▶ **Task to complete**: Copy out every line of the data that has the word "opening" somewhere in it.

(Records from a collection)
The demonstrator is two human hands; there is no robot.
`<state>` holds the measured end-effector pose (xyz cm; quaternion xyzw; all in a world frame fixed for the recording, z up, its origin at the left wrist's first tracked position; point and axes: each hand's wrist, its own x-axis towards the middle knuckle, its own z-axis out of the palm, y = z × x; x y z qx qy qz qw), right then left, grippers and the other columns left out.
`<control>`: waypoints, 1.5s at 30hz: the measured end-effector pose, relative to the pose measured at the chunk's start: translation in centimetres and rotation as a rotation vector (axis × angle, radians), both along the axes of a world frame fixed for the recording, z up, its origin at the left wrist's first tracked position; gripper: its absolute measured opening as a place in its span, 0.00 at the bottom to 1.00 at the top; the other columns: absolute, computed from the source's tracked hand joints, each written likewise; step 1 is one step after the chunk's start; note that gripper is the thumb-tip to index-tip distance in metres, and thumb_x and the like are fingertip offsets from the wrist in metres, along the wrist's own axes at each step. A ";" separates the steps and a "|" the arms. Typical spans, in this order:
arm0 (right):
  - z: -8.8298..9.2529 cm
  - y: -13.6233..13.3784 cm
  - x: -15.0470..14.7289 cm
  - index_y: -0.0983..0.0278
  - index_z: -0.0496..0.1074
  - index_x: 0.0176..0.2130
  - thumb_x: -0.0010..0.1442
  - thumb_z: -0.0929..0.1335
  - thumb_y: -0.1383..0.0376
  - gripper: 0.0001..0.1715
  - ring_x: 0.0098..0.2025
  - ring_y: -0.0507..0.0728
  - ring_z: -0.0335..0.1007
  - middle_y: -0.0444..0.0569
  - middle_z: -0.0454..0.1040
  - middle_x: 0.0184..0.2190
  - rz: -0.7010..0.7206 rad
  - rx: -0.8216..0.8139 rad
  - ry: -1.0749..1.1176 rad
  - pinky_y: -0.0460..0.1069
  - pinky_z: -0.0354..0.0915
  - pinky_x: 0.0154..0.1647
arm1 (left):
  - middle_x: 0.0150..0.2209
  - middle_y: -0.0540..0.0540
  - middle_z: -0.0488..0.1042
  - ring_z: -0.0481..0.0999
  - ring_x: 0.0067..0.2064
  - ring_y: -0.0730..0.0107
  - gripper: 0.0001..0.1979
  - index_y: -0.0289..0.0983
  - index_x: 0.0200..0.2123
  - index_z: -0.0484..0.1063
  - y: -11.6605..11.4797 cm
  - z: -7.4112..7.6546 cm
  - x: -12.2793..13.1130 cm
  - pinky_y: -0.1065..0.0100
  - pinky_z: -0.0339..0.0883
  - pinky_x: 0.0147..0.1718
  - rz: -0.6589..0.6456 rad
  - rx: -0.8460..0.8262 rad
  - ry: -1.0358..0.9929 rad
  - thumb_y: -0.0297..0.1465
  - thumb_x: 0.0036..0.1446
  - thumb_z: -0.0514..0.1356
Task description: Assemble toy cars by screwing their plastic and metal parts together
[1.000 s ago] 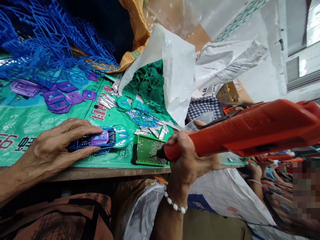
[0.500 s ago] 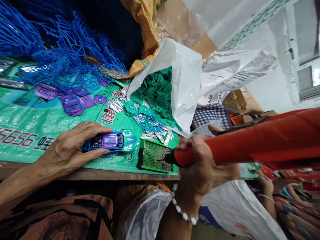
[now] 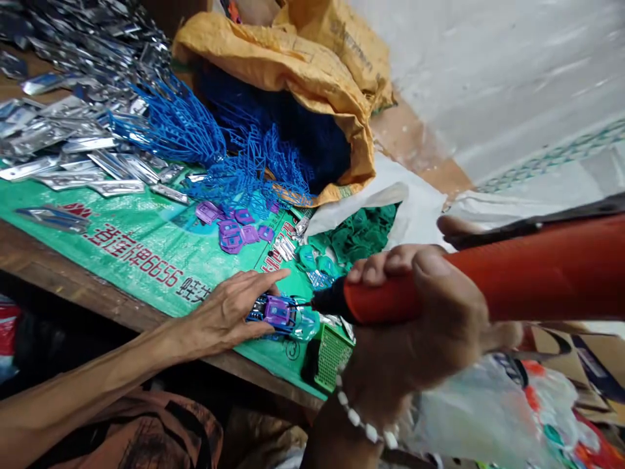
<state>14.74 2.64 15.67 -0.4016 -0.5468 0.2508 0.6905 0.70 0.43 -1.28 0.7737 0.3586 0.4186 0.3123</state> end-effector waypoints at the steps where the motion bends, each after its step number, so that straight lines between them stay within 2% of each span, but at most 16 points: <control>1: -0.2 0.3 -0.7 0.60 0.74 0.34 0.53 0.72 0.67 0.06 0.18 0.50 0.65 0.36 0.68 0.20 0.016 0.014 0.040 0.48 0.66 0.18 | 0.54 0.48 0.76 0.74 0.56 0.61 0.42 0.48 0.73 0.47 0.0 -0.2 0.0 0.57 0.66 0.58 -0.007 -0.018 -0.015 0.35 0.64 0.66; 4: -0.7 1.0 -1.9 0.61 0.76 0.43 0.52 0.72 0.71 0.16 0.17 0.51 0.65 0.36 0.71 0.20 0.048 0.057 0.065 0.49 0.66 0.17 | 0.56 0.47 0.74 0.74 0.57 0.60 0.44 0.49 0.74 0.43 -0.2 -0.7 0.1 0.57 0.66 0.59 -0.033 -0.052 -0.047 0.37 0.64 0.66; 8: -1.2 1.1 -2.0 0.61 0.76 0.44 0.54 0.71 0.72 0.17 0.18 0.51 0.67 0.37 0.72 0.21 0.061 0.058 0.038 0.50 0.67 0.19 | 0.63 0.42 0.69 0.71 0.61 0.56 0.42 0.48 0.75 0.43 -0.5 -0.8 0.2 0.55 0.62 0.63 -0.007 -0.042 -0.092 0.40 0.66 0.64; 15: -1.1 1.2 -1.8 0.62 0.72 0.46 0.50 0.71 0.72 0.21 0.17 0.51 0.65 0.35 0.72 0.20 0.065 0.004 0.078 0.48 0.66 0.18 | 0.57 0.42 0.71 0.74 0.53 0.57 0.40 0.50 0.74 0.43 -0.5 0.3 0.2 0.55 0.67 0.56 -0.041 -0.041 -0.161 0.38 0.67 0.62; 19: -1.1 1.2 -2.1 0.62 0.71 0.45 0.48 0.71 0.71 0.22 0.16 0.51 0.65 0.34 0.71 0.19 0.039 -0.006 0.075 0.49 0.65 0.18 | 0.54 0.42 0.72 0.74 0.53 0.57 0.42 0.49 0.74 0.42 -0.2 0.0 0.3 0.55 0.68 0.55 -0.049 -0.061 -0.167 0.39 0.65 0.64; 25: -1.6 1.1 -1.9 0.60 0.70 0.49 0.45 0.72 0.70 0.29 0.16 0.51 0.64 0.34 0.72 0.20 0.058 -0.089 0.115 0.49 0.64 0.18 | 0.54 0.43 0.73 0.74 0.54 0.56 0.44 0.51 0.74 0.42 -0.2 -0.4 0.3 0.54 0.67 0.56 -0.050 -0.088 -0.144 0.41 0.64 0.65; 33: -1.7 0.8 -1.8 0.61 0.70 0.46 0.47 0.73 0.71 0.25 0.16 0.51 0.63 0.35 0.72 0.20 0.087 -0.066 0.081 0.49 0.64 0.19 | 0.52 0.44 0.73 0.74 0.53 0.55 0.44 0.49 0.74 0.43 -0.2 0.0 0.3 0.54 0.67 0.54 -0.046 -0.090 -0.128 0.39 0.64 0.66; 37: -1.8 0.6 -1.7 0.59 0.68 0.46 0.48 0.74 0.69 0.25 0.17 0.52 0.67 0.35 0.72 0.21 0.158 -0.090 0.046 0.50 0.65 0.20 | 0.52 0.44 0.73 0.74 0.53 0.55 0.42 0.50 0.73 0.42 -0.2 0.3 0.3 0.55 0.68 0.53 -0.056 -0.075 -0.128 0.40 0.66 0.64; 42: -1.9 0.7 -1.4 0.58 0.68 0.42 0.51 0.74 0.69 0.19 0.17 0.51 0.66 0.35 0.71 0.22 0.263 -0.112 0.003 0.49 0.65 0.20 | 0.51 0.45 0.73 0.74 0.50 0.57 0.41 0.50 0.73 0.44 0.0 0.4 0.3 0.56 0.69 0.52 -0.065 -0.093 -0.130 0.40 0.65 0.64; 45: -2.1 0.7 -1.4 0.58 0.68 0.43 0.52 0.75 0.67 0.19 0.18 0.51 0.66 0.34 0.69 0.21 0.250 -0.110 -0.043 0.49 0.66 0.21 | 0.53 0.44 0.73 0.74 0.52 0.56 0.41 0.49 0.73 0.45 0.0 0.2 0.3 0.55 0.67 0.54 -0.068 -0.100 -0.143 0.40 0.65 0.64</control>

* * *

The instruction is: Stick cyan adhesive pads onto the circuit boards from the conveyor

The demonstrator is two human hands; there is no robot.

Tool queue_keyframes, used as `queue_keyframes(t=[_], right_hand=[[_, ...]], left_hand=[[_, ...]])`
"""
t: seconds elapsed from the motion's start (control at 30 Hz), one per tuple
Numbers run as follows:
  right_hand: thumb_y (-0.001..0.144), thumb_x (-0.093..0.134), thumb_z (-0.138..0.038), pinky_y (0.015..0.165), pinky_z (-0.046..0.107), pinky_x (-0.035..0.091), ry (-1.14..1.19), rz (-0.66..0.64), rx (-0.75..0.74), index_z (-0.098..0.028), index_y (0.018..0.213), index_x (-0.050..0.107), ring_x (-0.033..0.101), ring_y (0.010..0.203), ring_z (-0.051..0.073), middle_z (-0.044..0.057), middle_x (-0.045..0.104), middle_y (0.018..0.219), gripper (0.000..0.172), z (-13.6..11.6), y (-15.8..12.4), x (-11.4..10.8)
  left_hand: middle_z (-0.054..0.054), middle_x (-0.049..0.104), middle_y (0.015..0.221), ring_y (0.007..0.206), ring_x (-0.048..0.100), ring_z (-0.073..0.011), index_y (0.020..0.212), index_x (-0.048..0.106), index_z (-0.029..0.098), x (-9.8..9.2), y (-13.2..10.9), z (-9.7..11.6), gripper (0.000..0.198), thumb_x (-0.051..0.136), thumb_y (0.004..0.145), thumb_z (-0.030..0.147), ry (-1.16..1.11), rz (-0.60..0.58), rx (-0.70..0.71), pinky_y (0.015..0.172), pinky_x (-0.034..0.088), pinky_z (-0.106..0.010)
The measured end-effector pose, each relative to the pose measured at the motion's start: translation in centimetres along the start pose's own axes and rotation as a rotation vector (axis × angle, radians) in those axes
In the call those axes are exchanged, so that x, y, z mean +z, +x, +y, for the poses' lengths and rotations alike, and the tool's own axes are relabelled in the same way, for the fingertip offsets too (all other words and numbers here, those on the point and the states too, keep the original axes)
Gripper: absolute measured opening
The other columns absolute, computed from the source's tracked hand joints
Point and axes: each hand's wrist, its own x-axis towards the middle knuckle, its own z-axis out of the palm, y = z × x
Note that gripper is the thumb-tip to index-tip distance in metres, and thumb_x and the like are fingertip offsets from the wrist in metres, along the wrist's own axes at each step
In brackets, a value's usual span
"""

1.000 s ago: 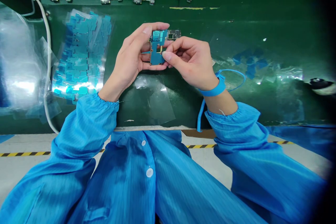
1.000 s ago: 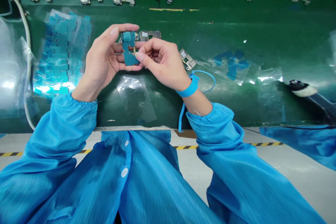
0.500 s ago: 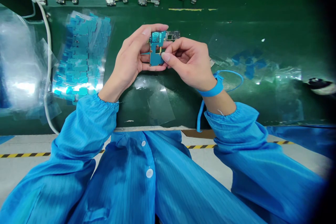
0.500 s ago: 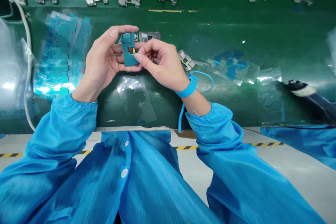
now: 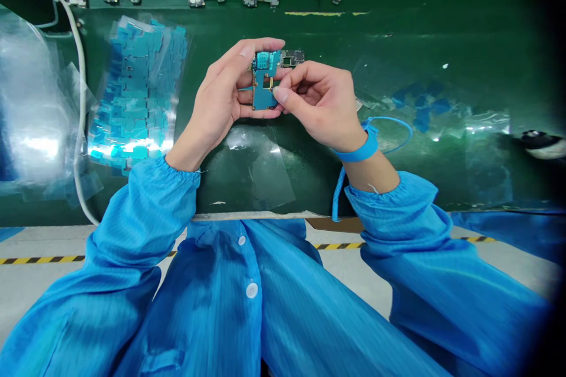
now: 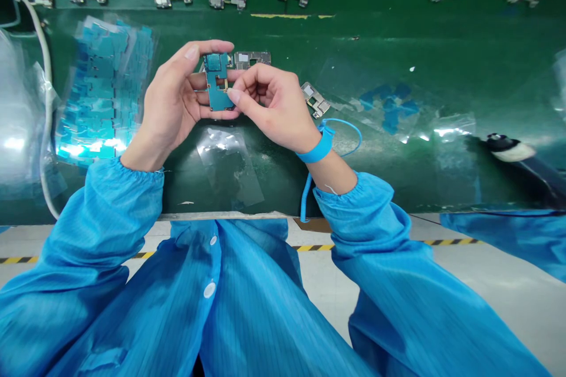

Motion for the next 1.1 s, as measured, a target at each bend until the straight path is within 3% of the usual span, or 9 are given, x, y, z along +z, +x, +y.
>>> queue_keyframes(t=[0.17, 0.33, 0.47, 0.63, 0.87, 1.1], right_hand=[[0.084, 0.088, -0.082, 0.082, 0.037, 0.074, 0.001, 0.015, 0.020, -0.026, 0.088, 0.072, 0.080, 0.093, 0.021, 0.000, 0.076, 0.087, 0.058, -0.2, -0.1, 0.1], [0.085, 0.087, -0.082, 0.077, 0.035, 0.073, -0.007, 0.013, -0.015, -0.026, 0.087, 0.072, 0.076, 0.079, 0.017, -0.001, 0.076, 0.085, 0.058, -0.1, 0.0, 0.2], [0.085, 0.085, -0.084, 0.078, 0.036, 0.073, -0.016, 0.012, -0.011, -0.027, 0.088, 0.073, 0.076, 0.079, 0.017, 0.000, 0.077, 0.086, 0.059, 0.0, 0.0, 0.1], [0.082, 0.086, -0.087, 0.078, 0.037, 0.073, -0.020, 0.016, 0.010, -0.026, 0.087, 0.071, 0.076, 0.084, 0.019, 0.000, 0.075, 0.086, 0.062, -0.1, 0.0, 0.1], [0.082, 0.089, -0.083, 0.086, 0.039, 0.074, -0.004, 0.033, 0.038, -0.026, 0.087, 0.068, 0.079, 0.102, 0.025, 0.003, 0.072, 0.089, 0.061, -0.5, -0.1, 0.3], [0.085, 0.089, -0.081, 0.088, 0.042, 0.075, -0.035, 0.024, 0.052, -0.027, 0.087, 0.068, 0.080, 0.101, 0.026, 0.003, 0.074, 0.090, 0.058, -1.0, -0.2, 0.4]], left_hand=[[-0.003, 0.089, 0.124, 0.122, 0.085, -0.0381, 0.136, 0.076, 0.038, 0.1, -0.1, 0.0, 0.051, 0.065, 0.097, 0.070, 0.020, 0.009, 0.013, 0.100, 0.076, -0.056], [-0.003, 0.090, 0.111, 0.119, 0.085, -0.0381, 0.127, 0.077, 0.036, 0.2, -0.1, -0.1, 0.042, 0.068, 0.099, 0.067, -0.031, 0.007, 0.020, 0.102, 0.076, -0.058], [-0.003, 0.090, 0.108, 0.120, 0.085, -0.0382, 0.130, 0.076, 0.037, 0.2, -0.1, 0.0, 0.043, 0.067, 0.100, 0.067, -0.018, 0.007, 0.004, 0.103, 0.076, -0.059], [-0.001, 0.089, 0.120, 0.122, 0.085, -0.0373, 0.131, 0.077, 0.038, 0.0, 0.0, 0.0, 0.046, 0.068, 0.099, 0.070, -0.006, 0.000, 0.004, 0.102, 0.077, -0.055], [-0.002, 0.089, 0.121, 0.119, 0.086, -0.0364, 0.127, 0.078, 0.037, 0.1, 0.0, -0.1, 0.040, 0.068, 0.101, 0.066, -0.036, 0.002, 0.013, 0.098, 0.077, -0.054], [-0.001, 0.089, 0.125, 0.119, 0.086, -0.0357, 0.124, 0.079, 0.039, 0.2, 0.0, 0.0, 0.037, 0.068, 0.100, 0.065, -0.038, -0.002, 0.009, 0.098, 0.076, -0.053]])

▶ **Task output**:
`<control>`: waypoints, 1.5s at 30hz: the measured end-effector pose, relative to the pose measured at the chunk's start: translation in centimetres and rotation as a rotation vector (axis × angle, radians), both along the axes of a world frame fixed for the recording, z up, its origin at the left wrist's first tracked position; gripper: its absolute measured opening as a place in its span, 0.00 at the bottom to 1.00 at the top; the other columns: absolute, computed from the source's tracked hand joints, each written likewise; step 1 is one step after the chunk's start; note that gripper is the thumb-tip to index-tip distance in metres, and thumb_x and the like are fingertip offsets from the wrist in metres, along the wrist's own axes at each step. A ";" separates the steps and a "|" the arms. Typical spans, in this order:
Gripper: absolute measured opening

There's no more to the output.